Brown was professor emeritus at Union Theological Seminary (UTS) in New York where he taught for 29 years. He was the first Catholic professor to gain tenure there, where he earned a reputation as a superior lecturer.

Life
Born in New York City, the son of Robert H. and Loretta Brown, Raymond studied at the Catholic University of America where he received a bachelor's degree in 1948 and a Master of Arts degree in 1949 as a Basselin scholar. In 1953 he was ordained a Catholic priest for the Diocese of St. Augustine. In 1955, he joined the Society of Saint-Sulpice following his reception of a doctorate in Sacred Theology from St. Mary's Seminary in Baltimore. He earned a second doctorate in Semitic languages in 1958 from Johns Hopkins University, where one of his advisors was William F. Albright.

Following his studies, Brown taught at his alma mater, St. Mary's Seminary, until 1971. During this period he was invited to work as a research fellow at the American Schools of Oriental Research in Jerusalem, where he worked on a concordance of the Dead Sea Scrolls. In 1963 he served as a peritus (expert adviser) to the Bishop of St. Augustine, Joseph P. Hurley, at the Second Vatican Council.

Brown was appointed in 1972 to the Pontifical Biblical Commission and again in 1996. He was the Auburn Distinguished Professor of Biblical Studies at the Union Theological Seminary in New York City, where he taught from 1971 to 1990, when he retired with the title of professor emeritus.  He served as the President of the Catholic Biblical Association, the Society of Biblical Literature (1976–77), and the Society of New Testament Studies (1986–87). Widely regarded as one of America's preeminent biblical scholars, Brown was awarded 24 honorary doctoral degrees by universities in the United States and Europe—many from Protestant institutions.

Brown died at Saint Patrick's Seminary and University in Menlo Park, California. The Archbishop of Los Angeles, Cardinal Roger Mahony, hailed him as "the most distinguished and renowned Catholic biblical scholar to emerge in this country ever" and his death, the cardinal said, was "a great loss to the Church."

Scholarly views
Brown was one of the first Catholic scholars in the United States to use the historical-critical method to study the Bible.

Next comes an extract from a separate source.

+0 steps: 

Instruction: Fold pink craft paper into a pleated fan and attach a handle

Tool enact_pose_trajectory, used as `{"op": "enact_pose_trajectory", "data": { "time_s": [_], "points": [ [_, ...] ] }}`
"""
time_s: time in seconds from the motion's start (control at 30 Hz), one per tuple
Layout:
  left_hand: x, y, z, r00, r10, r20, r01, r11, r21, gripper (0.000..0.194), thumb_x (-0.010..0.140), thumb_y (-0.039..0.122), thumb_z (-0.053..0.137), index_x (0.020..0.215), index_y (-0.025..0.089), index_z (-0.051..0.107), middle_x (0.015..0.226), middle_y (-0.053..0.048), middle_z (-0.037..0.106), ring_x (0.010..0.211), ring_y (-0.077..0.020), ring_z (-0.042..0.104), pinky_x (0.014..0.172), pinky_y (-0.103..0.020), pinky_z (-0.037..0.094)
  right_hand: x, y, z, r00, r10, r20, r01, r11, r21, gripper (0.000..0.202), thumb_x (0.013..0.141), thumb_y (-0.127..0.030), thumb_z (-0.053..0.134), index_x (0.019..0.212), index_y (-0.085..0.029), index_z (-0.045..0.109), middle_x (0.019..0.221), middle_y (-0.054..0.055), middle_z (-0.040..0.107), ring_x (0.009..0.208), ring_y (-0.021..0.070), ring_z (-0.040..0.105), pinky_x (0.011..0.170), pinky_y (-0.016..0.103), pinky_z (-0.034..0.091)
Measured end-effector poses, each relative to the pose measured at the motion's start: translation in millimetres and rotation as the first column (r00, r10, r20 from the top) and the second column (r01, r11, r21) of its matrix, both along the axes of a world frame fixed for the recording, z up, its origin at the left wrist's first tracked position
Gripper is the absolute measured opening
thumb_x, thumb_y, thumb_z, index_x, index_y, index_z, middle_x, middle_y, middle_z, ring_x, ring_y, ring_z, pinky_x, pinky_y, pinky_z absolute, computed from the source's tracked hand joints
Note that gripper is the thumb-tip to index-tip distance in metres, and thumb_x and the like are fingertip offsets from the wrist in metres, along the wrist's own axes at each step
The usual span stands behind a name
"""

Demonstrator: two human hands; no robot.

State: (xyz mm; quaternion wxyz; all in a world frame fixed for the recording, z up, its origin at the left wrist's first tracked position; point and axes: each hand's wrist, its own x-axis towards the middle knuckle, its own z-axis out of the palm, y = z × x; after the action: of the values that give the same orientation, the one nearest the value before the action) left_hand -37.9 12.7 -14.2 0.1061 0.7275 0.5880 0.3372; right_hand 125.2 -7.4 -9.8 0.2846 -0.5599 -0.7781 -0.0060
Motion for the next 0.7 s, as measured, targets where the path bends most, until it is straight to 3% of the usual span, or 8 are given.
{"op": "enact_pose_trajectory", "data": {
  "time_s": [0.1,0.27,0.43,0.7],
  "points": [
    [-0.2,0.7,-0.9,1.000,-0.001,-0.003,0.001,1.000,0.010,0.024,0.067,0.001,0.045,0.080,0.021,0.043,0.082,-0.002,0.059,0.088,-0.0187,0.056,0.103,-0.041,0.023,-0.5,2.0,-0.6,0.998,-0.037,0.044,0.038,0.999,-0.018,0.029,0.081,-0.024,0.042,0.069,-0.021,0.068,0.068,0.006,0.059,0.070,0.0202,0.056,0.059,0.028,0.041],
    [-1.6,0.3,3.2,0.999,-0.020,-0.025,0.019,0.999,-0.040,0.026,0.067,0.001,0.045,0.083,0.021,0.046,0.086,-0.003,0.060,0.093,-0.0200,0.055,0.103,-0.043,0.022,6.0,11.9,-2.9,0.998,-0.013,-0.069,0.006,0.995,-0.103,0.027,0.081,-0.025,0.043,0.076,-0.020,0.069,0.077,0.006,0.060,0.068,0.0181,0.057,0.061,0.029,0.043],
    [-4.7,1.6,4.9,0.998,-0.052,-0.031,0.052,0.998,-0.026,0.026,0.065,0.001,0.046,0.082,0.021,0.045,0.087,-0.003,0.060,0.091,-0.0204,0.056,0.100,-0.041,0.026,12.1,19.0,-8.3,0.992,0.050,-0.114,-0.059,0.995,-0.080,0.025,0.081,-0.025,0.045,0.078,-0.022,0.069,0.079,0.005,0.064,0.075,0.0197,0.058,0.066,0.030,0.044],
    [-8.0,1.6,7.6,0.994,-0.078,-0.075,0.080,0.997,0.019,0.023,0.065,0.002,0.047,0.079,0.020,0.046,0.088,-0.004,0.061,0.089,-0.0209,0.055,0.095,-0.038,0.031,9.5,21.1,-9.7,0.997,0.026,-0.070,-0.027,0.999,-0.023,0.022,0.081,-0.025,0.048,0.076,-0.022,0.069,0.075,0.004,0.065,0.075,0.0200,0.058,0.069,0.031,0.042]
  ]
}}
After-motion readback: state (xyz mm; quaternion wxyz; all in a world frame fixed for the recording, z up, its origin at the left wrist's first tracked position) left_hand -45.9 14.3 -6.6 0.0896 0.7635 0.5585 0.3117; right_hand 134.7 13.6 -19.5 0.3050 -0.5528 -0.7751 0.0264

In 1943, reversing the approach that had existed since Pope Leo XIII's encyclical Providentissimus Deus fifty years earlier, Pope Pius XII's encyclical Divino afflante Spiritu expressed approval of historical-critical methods. For Brown, this was a "Magna Carta for biblical progress." In 1965, at the Second Vatican Council, the Church moved further in this direction, adopting the Dogmatic Constitution on Divine Revelation Dei verbum, instead of the conservative schema "On the Sources of Revelation" that originally had been submitted. While it stated that Scripture teaches "solidly, faithfully and without error that truth which God wanted put into sacred writings for the sake of salvation," Brown points out the ambiguity of this statement, which opened the way for a new interpretation of inerrancy by shifting from a literal interpretation of the text towards a focus on "the extent to which it conforms to the salvific purpose of God." He saw this as the Church "turning the corner" on inerrancy: "the Roman Catholic Church does not change her official stance in a blunt way. Past statements are not rejected but are requoted with praise and then reinterpreted at the same time. ... What was really going on was an attempt gracefully to retain what was salvageable from the past and to move in a new direction at the same time."

New Testament Christology
In a detailed 1965 article in the journal Theological Studies examining whether Jesus was ever called "God" in the New Testament, Brown concluded that "Even the fourth Gospel never portrays Jesus as saying specifically that he is God" and "there is no reason to think that Jesus was called God in the earliest layers of New Testament tradition." He argued that "Gradually, in the development of Christian thought God was understood to be a broader term. It was seen that God had revealed so much of Himself in Jesus that God had to be able to include both Father and Son."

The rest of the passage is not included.